Marco Bellocchio aime retracer des épisodes de l’histoire de son pays à travers de grandes fresques qui s’étirent dans le temps et sur lesquelles il pose son propre regard. « Vincere » racontait sur un quart de siècle l’histoire d’Ida Dalser, première épouse légitime de Mussolini. « Il traditore » nous plonge dans les années sombres de la lutte anti-mafia qui ensanglantèrent la Sicile dans les années 1980 et 1990. Si la mafia est une thématique abordée à de nombreuses reprises au cinéma, « Il traditore » n’est pas un film de plus sur le sujet. Le film a deux mérites principaux : il se veut une reconstitution historique en collant le plus possible à la réalité et il aborde le monde de Cosa Nostra de l’intérieur en plaçant le personnage de Tomasso Buscetta au centre de cette narration.
C’est, en effet, Tomasso Buscetta que l’Histoire retiendra comme le principal protagoniste du déclin de Cosa Nostra, le poison issu de l’intérieur du système, en un mot : le traitre. Le film met bien en évidence les raisons qui l’ont poussé à renier son allégeance à la mafia sicilienne en décrivant, d’une part, la guerre interne à Cosa Nostra entre la vieille mafia palermitaine (dont faisaient partie Buscetta, Contorno et Bontate) et le clan des Corleonesi (incarné par Riina et Calo) et en insistant, d’autre part, sur l’importance que Buscetta accordait à sa propre famille et sur l’influence que sa troisième épouse (deuxième personnage dans ce film essentiellement masculin) avait sur ses actes.
Bellocchio a, par ailleurs, pris le parti de faire de « Il traditore » un témoignage précis de l’Histoire, en l’agrémentant notamment du nom des différents parrains de Cosa Nostra et des dates importantes (affichés régulièrement à l’écran), en faisant référence à des images d’archives télévisées et en n’hésitant pas à multiplier les seconds rôles. Si la construction chronologique du film peut sembler aller de soi, elle permet néanmoins au spectateur de mieux suivre l’errance de Buscetta dans sa décision de coopérer avec la justice italienne, choix qui lui semble au départ cornélien et lui vaut une tentative de suicide, avant qu’il ne devienne progressivement un allié précieux de la justice puis jusqu’au-boutiste dans son entreprise de coopération au lendemain de l’assassinat du juge Falcone.

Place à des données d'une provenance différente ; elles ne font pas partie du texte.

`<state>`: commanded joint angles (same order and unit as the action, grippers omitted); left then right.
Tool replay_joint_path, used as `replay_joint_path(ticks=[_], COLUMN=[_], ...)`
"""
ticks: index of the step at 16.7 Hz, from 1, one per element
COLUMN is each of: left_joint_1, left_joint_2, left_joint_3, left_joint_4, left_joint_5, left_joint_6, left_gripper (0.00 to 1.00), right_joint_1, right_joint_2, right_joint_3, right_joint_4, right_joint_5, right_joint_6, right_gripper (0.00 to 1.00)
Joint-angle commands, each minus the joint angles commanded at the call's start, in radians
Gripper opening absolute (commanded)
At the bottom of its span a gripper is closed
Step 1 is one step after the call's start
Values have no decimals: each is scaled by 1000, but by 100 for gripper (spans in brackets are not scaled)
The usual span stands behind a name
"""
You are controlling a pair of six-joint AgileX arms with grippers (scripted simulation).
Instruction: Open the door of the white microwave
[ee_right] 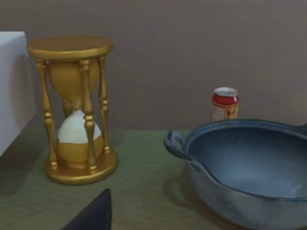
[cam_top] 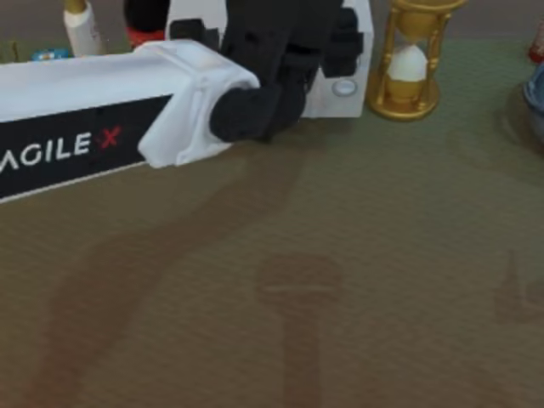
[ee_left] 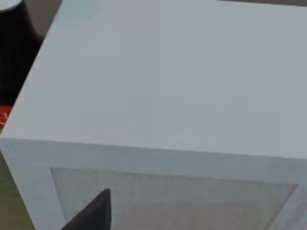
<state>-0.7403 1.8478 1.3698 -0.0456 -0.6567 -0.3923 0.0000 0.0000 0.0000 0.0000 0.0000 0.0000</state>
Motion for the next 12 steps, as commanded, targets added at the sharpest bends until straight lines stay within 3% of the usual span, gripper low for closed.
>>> replay_joint_path(ticks=[5,12], left_joint_1=[-79,-72], left_joint_2=[187,208], left_joint_3=[132,150], left_joint_4=[-22,-17], left_joint_5=[-72,-66], left_joint_6=[-34,-27], left_gripper=[100,100], right_joint_1=[0,0], right_joint_2=[0,0], right_joint_3=[0,0], right_joint_4=[0,0], right_joint_5=[0,0], right_joint_6=[0,0], right_gripper=[100,100])
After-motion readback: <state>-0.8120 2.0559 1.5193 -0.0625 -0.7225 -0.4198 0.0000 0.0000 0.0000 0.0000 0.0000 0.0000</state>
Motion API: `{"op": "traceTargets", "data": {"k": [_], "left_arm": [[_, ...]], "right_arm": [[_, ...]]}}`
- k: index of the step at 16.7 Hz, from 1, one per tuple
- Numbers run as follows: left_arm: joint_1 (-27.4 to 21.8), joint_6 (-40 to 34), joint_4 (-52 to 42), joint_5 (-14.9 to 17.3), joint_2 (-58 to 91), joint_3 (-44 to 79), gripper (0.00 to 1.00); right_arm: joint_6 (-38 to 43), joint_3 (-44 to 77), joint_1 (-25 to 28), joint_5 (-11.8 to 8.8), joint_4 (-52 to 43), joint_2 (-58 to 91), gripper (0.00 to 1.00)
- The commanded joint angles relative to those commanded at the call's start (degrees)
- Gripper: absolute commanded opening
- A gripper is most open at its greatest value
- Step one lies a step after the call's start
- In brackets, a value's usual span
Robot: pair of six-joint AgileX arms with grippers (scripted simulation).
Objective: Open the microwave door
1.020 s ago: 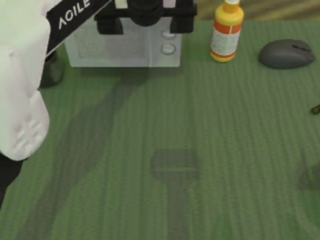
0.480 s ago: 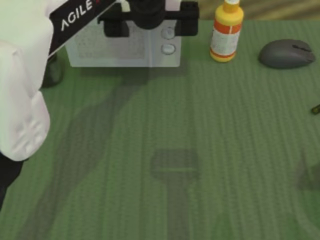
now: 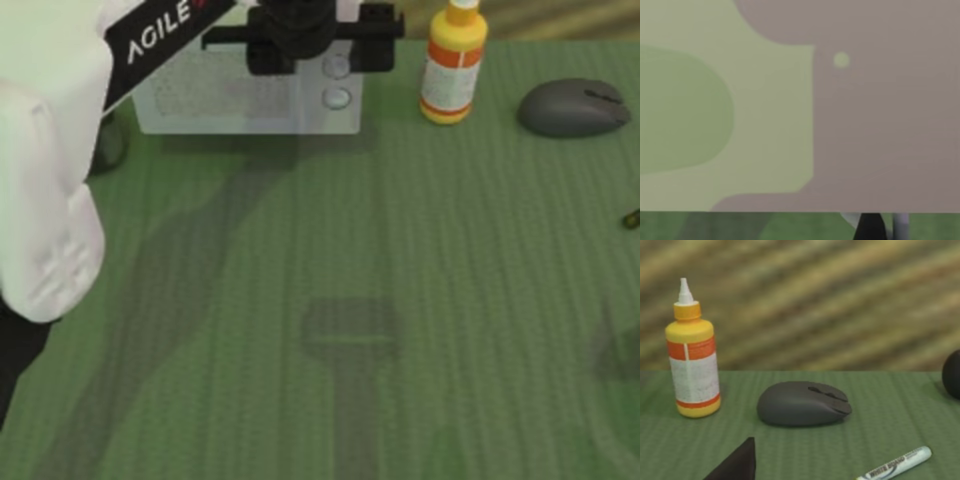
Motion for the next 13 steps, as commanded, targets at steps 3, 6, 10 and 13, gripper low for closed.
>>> {"op": "traceTargets", "data": {"k": [3, 6, 10, 13], "left_arm": [[0.00, 0.00, 0.00, 0.00, 0.00, 0.00, 0.00], [0.00, 0.00, 0.00, 0.00, 0.00, 0.00, 0.00], [-1.96, -0.50, 0.19, 1.26, -1.65, -1.30, 0.00], [-1.89, -0.57, 1.26, 0.65, -3.02, -3.72, 0.00]], "right_arm": [[0.00, 0.00, 0.00, 0.00, 0.00, 0.00, 1.00], [0.00, 0.00, 0.00, 0.00, 0.00, 0.00, 1.00], [0.00, 0.00, 0.00, 0.00, 0.00, 0.00, 1.00], [0.00, 0.00, 0.00, 0.00, 0.00, 0.00, 1.00]]}}
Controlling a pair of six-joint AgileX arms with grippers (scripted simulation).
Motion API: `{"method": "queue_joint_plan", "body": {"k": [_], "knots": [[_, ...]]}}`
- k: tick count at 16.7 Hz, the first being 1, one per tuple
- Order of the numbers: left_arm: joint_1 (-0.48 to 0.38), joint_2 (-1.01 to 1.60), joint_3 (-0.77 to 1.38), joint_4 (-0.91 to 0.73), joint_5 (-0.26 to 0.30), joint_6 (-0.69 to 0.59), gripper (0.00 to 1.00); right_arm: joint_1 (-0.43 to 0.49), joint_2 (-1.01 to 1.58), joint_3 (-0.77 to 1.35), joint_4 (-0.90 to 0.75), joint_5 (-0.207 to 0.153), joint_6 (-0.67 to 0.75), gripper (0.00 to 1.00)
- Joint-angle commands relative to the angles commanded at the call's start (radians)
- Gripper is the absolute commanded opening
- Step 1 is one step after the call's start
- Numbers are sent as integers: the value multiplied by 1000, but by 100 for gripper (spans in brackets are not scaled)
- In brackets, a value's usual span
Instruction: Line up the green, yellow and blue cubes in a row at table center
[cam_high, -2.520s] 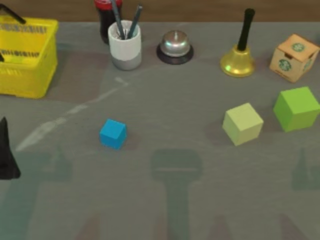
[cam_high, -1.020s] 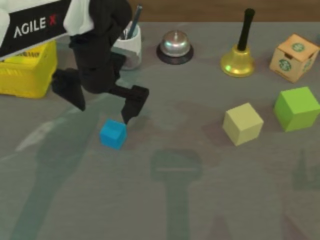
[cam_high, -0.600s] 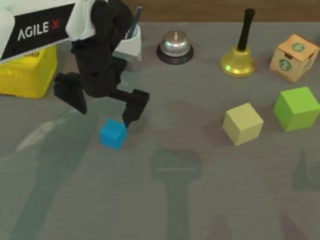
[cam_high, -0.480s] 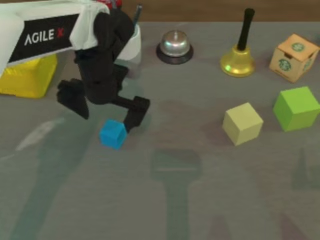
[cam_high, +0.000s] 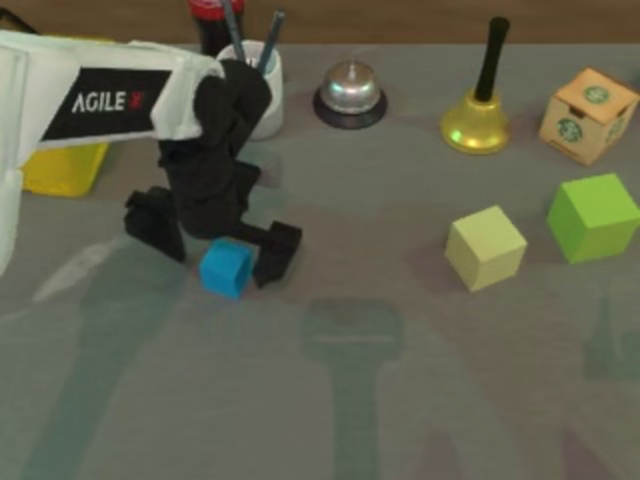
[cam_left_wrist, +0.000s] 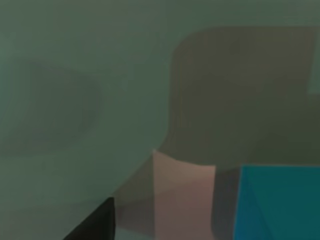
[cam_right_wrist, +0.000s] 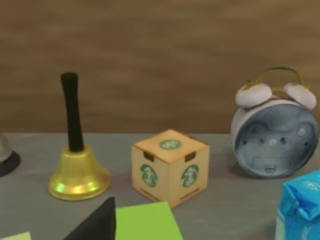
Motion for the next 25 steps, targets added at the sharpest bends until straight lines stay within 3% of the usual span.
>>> {"method": "queue_joint_plan", "body": {"k": [1, 14, 25], "knots": [[0, 0, 0, 0, 0, 0, 100, 0, 0, 0, 0, 0, 0, 100], [0, 0, 0, 0, 0, 0, 2, 0, 0, 0, 0, 0, 0, 100], [2, -39, 26, -29, -1, 1, 0, 0, 0, 0, 0, 0, 0, 100]]}}
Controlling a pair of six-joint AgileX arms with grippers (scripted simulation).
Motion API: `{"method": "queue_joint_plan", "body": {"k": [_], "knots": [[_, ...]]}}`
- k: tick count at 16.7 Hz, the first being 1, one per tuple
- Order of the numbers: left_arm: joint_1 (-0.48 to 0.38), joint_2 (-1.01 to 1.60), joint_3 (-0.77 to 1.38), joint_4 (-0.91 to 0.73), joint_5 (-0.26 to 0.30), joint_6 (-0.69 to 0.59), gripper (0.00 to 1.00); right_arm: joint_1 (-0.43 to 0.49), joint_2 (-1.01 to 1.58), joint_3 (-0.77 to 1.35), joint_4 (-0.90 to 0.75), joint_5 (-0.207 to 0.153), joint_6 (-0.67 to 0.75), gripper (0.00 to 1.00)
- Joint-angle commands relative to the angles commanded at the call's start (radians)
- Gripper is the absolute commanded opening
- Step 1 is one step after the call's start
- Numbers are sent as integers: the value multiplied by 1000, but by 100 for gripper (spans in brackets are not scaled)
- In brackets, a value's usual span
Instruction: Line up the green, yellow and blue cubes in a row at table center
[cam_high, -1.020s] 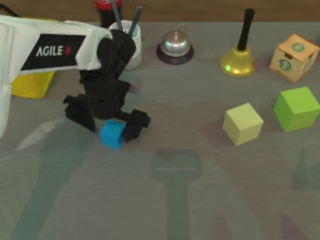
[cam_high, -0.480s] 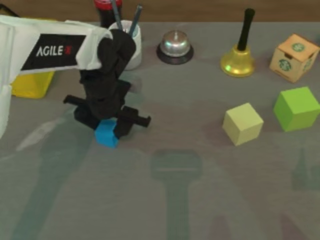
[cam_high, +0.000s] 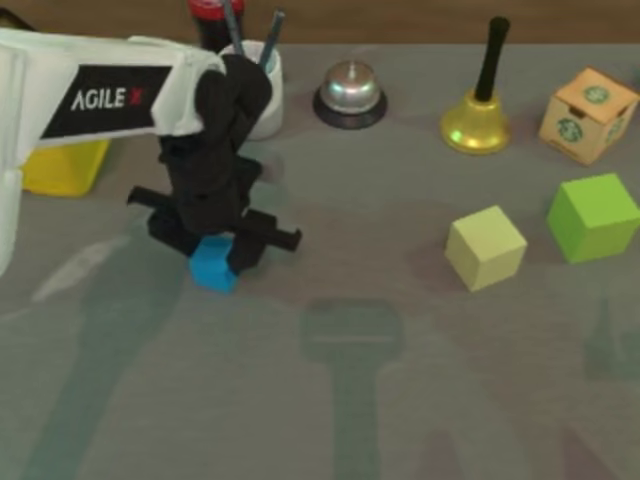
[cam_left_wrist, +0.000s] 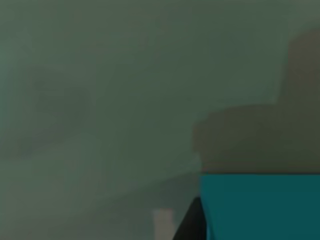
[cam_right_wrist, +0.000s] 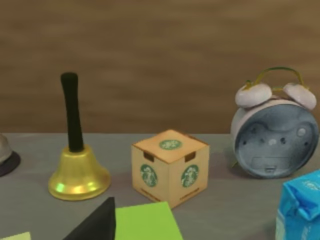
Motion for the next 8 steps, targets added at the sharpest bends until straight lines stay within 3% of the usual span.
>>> {"method": "queue_joint_plan", "body": {"k": [8], "knots": [[18, -82, 134, -218, -1, -3, 0, 0, 0, 0, 0, 0, 0, 100]]}}
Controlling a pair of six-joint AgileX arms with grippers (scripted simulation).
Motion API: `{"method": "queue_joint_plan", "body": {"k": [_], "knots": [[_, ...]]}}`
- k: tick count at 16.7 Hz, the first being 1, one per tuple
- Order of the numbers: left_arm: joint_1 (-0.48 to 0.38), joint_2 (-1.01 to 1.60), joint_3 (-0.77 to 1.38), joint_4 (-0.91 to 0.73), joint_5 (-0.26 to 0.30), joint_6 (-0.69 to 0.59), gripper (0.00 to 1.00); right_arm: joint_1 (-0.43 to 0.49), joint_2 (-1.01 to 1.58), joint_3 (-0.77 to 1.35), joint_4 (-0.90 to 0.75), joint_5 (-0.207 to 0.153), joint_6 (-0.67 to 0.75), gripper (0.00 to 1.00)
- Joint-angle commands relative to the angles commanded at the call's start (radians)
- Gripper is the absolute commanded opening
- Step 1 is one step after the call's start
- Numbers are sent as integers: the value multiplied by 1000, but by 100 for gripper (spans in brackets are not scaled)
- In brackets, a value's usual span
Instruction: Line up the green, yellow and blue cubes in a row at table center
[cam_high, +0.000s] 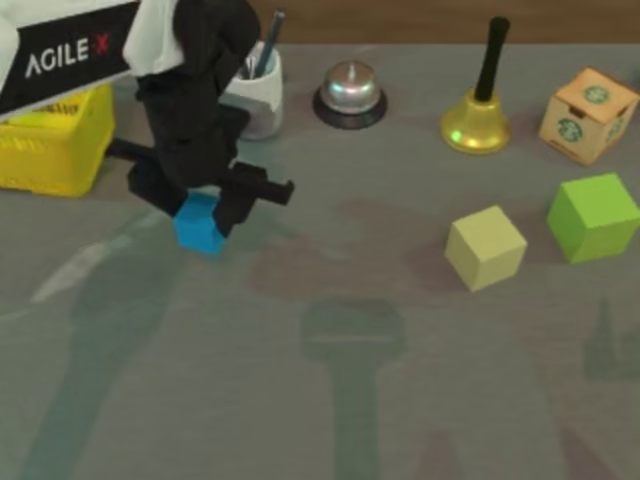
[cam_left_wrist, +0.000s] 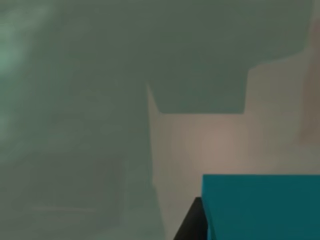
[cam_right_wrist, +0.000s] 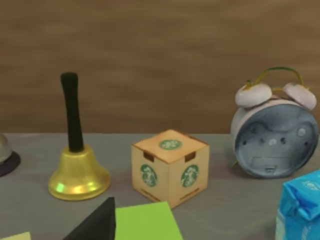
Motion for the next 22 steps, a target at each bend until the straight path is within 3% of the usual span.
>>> {"method": "queue_joint_plan", "body": {"k": [7, 10, 17, 22], "knots": [[-55, 39, 58, -28, -3, -68, 0, 0, 0, 0, 0, 0, 0, 100], [-150, 100, 169, -86, -7, -225, 0, 0, 0, 0, 0, 0, 0, 100], [-429, 252, 465, -247, -18, -740, 0, 0, 0, 0, 0, 0, 0, 100], [-532, 289, 568, -294, -24, -897, 0, 0, 0, 0, 0, 0, 0, 100]]}}
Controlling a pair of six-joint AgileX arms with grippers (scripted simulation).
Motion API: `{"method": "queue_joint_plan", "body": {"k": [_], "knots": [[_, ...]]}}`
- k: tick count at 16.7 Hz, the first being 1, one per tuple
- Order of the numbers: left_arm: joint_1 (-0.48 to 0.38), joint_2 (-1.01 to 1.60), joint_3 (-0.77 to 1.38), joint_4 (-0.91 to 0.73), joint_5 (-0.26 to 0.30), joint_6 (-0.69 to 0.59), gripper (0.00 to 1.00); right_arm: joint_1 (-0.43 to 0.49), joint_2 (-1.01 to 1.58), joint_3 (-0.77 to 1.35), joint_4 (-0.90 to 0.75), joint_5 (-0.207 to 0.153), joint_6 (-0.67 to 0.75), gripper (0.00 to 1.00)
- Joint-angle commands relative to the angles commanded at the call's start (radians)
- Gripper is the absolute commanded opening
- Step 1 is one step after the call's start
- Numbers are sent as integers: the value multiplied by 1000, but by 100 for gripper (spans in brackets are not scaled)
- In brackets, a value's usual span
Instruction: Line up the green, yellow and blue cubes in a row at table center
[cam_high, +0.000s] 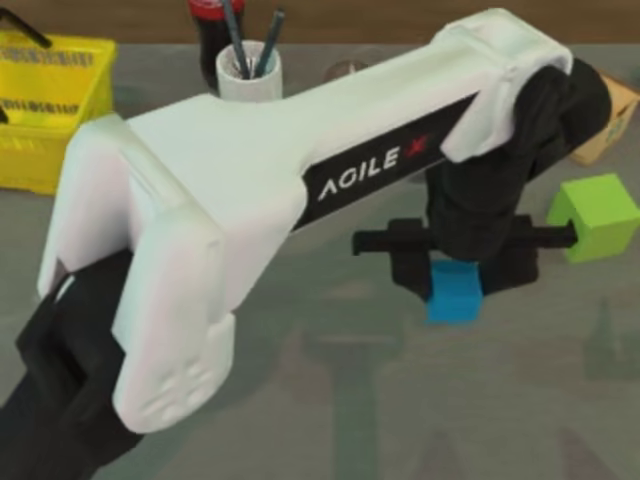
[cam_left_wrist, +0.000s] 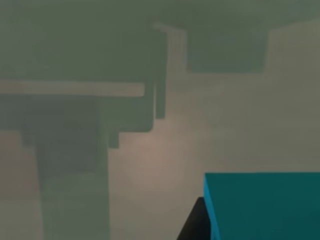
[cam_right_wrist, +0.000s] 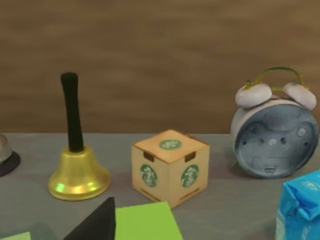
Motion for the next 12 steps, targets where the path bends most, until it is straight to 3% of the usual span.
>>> {"method": "queue_joint_plan", "body": {"k": [6, 12], "knots": [[3, -5, -19, 19, 1, 3, 0, 0, 0, 0, 0, 0, 0, 100], [2, 9, -220, 234, 0, 0, 0, 0, 0, 0, 0, 0, 0, 100]]}}
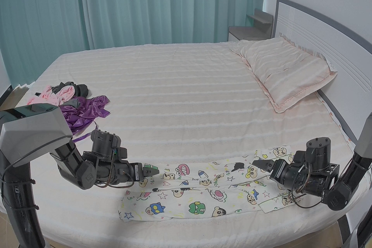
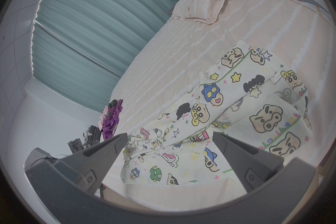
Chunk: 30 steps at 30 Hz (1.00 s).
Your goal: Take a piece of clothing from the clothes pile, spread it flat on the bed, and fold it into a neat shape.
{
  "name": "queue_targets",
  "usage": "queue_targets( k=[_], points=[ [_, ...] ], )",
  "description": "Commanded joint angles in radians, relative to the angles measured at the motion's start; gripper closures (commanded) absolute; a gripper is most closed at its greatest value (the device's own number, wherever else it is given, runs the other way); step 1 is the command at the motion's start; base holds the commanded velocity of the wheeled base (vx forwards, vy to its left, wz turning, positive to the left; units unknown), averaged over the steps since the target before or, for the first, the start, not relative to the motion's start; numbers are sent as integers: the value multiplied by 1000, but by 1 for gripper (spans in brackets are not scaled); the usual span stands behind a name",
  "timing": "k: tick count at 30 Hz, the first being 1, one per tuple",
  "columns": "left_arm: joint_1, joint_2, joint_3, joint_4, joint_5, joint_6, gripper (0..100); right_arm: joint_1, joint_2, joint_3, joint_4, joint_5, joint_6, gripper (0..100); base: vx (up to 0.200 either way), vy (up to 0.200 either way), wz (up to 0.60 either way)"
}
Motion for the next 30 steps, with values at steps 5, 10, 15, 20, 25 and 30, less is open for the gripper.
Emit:
queue_targets(
  k=[5, 10, 15, 20, 25, 30],
  points=[
    [12, 23, 5, 0, -5, 3, 0, 0, 4, 0, 0, 3, 0, 0, 0, 0, 0],
    [12, 25, 5, 0, -6, 4, 0, 0, 4, 0, 0, 3, 0, 0, 0, 0, 0],
    [12, 43, 2, -2, -5, 7, 0, 0, 4, 0, 0, 3, 2, 0, 0, 0, 0],
    [12, 63, -6, -2, -5, 7, 0, 0, 4, 0, 0, 5, 2, 0, 0, 0, 0],
    [13, 63, -4, -2, -3, 6, 100, 0, 4, 0, 0, 5, 2, 0, 0, 0, 0],
    [18, 35, 8, 2, 0, 6, 100, 0, 6, 2, 0, 5, 2, 0, 0, 0, 0]
  ],
)
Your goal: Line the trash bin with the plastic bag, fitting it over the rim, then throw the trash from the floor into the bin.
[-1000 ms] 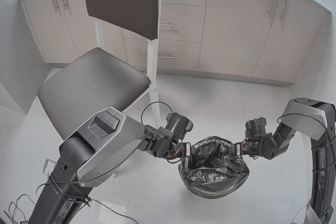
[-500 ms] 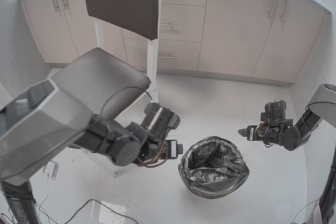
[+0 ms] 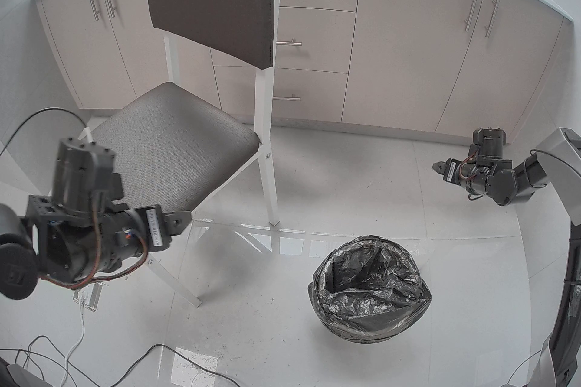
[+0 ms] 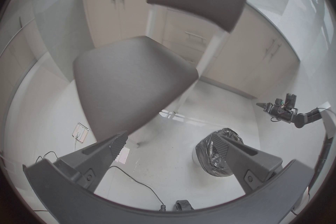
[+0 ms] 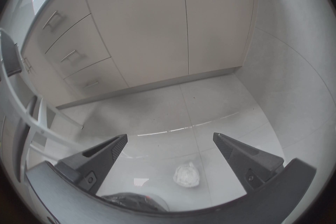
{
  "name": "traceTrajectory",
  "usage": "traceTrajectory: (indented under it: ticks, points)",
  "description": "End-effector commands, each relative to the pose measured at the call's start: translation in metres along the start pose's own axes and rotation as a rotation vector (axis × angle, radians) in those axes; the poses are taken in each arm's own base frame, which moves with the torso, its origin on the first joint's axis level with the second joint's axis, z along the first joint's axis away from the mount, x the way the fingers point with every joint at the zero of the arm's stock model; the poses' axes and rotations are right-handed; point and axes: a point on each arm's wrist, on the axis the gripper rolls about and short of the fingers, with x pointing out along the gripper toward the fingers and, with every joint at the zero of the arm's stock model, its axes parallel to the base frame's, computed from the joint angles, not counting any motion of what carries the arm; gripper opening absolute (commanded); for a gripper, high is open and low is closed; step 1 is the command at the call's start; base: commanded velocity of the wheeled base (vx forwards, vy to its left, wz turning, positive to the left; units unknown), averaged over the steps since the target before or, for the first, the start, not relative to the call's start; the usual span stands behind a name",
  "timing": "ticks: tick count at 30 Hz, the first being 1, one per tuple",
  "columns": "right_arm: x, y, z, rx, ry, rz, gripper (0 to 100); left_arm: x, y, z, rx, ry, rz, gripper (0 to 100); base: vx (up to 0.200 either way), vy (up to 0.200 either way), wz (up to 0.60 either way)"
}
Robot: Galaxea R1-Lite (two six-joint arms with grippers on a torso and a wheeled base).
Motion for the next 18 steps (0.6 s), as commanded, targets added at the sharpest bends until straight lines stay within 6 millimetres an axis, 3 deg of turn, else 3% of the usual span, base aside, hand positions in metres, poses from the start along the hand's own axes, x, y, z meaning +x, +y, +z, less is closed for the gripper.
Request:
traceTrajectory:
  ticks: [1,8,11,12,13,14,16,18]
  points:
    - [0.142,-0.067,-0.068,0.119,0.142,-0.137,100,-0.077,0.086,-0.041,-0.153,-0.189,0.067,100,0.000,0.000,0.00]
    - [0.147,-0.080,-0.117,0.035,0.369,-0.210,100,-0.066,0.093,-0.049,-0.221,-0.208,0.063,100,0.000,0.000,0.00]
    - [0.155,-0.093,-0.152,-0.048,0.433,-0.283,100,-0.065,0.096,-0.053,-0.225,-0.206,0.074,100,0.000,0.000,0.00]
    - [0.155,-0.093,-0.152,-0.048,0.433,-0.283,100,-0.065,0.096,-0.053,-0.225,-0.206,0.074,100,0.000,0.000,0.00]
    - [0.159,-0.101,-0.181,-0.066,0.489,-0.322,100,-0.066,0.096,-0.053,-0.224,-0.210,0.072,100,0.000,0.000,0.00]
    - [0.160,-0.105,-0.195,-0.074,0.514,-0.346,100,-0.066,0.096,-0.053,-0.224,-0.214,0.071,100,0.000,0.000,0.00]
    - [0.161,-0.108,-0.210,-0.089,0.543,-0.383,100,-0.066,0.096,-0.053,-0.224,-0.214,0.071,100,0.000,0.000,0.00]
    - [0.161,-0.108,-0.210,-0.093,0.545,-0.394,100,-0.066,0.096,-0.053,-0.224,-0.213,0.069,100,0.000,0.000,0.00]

On retrouve le style de Marco Bellocchio tout au long du film, notamment lors de la longue reconstitution du maxi-procès de Palerme, dont la mise en scène est impressionnante de précision et au cours de laquelle se mêlent le chaos, la folie et l’affrontement verbal. Le thème de la folie, déjà présent dans « La Sorcière » ou « Vincere », se retrouve à d’autres endroits du film à l’instar de ces parrains tournant en rond dans leur cellule que Bellocchio choisit de nous montrer à travers les écrans de surveillance de la prison où ils sont incarcérés. L’affrontement verbal est très présent dans les différentes scènes de procès, mention spéciale à celle, magnifique, du témoignage lors du procès d’Andreotti, qui montre un Buscetta exemplaire de maitrise et de sang-froid résister aux attaques répétées d’un avocat agressif. D’autres scènes restent, elles, mémorables d’absurdité dont celle du cycliste dans les couloirs du tribunal ou celle d’Andreotti sortant de chez son tailleur en caleçons longs.
La musique omniprésente confère toute sa dynamique au récit et permet de ne pas donner l’impression d’un film qui s’étire en longueur. On regrettera, malgré tout, les quelques flash-backs et l’évocation des cauchemars de Buscetta (les deux hélicoptères au-dessus de la baie de Rio, sa mise en bière…) qui n’apportent rien au récit et auraient pu laisser place à une plus large retranscription des révélations de Buscetta au juge Falcone.
On ressort de la salle avec la seule envie de se précipiter sur Wikipedia et de corroborer les 2 h 30 de narration de Bellocchio avec l’information disponible sur Internet au sujet de Cosa Nostra. Un film mémorable sur le courage d’un homme décidé à trahir sa tradition au nom de sa propre survie, au nom des siens et au nom de l’éthique.